> **EXERCISE REQUIREMENTS**
In full and without alteration, reproduce every record.

> **RECORDS SHOWN**
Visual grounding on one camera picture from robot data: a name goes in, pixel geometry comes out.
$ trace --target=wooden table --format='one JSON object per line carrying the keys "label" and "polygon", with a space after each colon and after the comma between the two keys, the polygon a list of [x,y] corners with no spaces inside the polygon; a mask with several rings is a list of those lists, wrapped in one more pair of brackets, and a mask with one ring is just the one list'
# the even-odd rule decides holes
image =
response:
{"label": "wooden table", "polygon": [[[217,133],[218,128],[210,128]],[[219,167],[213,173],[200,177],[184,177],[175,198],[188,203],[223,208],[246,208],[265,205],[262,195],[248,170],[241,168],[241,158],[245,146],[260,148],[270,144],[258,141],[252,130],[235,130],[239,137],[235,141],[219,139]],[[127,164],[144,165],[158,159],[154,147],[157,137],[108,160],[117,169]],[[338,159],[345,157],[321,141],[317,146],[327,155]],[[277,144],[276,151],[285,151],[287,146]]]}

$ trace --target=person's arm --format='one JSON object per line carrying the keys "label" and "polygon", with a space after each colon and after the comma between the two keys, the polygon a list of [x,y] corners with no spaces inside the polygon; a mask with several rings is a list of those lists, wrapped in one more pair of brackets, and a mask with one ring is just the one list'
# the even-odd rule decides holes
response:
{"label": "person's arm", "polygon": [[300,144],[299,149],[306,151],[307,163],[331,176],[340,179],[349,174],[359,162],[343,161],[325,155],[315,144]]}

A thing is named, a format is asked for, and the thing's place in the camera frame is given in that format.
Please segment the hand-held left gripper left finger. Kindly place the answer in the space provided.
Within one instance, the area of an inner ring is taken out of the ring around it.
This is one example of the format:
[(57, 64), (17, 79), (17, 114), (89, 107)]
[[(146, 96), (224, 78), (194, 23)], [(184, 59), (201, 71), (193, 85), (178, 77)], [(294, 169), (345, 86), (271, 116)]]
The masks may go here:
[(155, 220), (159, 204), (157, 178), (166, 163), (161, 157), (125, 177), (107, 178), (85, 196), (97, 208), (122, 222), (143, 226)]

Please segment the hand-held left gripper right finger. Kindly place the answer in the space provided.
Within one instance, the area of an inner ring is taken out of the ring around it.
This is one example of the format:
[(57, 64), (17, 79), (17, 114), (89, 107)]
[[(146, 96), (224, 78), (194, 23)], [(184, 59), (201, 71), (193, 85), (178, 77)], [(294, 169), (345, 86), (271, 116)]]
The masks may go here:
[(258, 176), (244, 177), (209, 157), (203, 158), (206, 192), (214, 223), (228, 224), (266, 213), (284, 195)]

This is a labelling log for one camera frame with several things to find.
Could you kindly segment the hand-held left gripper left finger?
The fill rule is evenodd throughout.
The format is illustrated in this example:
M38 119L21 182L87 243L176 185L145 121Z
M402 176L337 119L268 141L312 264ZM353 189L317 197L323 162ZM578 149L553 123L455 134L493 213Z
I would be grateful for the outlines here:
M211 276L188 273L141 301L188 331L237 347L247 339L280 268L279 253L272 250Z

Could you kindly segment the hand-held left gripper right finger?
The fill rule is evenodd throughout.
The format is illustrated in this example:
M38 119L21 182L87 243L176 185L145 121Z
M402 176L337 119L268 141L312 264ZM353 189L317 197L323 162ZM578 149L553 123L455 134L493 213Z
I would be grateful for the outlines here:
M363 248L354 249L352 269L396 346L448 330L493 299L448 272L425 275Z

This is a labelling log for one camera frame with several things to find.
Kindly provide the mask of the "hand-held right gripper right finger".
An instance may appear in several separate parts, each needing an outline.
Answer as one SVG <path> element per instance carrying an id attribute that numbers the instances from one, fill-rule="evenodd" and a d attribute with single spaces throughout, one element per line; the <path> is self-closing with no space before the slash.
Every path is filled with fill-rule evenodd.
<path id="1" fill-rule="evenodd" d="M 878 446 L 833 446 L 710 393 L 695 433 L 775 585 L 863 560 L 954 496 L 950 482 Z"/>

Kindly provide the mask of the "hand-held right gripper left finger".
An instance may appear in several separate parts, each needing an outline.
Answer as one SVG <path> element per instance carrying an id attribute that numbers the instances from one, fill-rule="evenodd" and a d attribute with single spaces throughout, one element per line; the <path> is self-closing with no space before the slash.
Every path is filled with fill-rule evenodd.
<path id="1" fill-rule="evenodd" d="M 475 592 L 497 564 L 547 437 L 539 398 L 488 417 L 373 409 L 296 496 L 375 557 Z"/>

> **SOLUTION FOR THIS EXERCISE**
Visual grounding on one camera picture from robot data: a name goes in, pixel geometry comes out.
$ trace --target=wooden table --format='one JSON object per line carrying the keys "label" and "polygon", with a space after each colon and after the comma between the two keys, the polygon a list of [x,y] corners with no spaces inside the polygon; a mask with several rings is a list of those lists, wrapped in one more pair of brackets, and a mask with one ring is just the one list'
# the even-odd rule decides holes
image =
response:
{"label": "wooden table", "polygon": [[[217,133],[218,128],[210,128]],[[219,167],[213,173],[200,177],[184,177],[175,198],[188,203],[223,208],[246,208],[265,205],[262,195],[248,170],[241,168],[241,158],[245,146],[260,148],[270,144],[258,141],[252,130],[235,130],[239,137],[235,141],[219,139]],[[127,164],[144,165],[158,159],[154,147],[157,137],[108,160],[117,169]],[[338,159],[345,157],[321,141],[317,146],[327,155]],[[277,144],[276,151],[285,151],[287,146]]]}

$ trace --target=person's arm --format='one JSON object per line carrying the keys "label" and "polygon", with a space after each colon and after the comma between the two keys, the polygon a list of [x,y] corners with no spaces inside the polygon; a mask with several rings is a list of those lists, wrapped in one more pair of brackets, and a mask with one ring is just the one list'
# the even-odd rule decides holes
response:
{"label": "person's arm", "polygon": [[300,144],[299,149],[306,151],[307,163],[331,176],[340,179],[349,174],[359,162],[343,161],[325,155],[315,144]]}

A thing is named, a format is asked for, and the thing's place in the camera frame is given in that format.
Please segment the hand-held left gripper left finger. Kindly place the answer in the space provided.
Within one instance, the area of an inner ring is taken out of the ring around it.
This is one example of the format:
[(57, 64), (17, 79), (17, 114), (89, 107)]
[[(146, 96), (224, 78), (194, 23)], [(184, 59), (201, 71), (193, 85), (178, 77)], [(294, 169), (345, 86), (271, 116)]]
The masks may go here:
[(155, 220), (159, 204), (157, 178), (166, 163), (161, 157), (125, 177), (107, 178), (85, 196), (97, 208), (122, 222), (143, 226)]

Please segment the hand-held left gripper right finger. Kindly place the answer in the space provided.
Within one instance, the area of an inner ring is taken out of the ring around it.
This is one example of the format:
[(57, 64), (17, 79), (17, 114), (89, 107)]
[[(146, 96), (224, 78), (194, 23)], [(184, 59), (201, 71), (193, 85), (178, 77)], [(294, 169), (345, 86), (271, 116)]]
The masks may go here:
[(258, 176), (244, 177), (209, 157), (203, 158), (206, 192), (214, 223), (228, 224), (266, 213), (284, 195)]

This is a labelling log for one camera frame with several things to find.
Could you kindly segment the hand-held left gripper left finger?
The fill rule is evenodd throughout.
The format is illustrated in this example:
M38 119L21 182L87 243L176 185L145 121Z
M402 176L337 119L268 141L312 264ZM353 189L317 197L323 162ZM578 149L553 123L455 134L493 213Z
I would be grateful for the outlines here:
M211 276L188 273L141 301L188 331L237 347L247 339L280 268L279 253L272 250Z

Could you kindly segment the hand-held left gripper right finger?
The fill rule is evenodd throughout.
The format is illustrated in this example:
M38 119L21 182L87 243L176 185L145 121Z
M402 176L337 119L268 141L312 264ZM353 189L317 197L323 162ZM578 149L553 123L455 134L493 213Z
I would be grateful for the outlines here:
M363 248L354 249L352 269L396 346L448 330L493 299L448 272L425 275Z

This is a labelling log for one camera frame with several things to find.
Kindly provide the mask of the "hand-held right gripper right finger".
An instance may appear in several separate parts, each needing an outline.
Answer as one SVG <path> element per instance carrying an id attribute that numbers the instances from one, fill-rule="evenodd" and a d attribute with single spaces throughout, one element per line; the <path> is self-closing with no space before the slash.
Every path is filled with fill-rule evenodd.
<path id="1" fill-rule="evenodd" d="M 878 446 L 833 446 L 710 393 L 695 433 L 775 585 L 863 560 L 954 496 L 950 482 Z"/>

Kindly provide the mask of the "hand-held right gripper left finger".
An instance may appear in several separate parts, each needing an outline.
Answer as one SVG <path> element per instance carrying an id attribute that numbers the instances from one, fill-rule="evenodd" and a d attribute with single spaces throughout, one element per line; the <path> is self-closing with no space before the slash.
Every path is filled with fill-rule evenodd.
<path id="1" fill-rule="evenodd" d="M 475 592 L 497 564 L 547 437 L 539 398 L 488 417 L 373 409 L 296 496 L 375 557 Z"/>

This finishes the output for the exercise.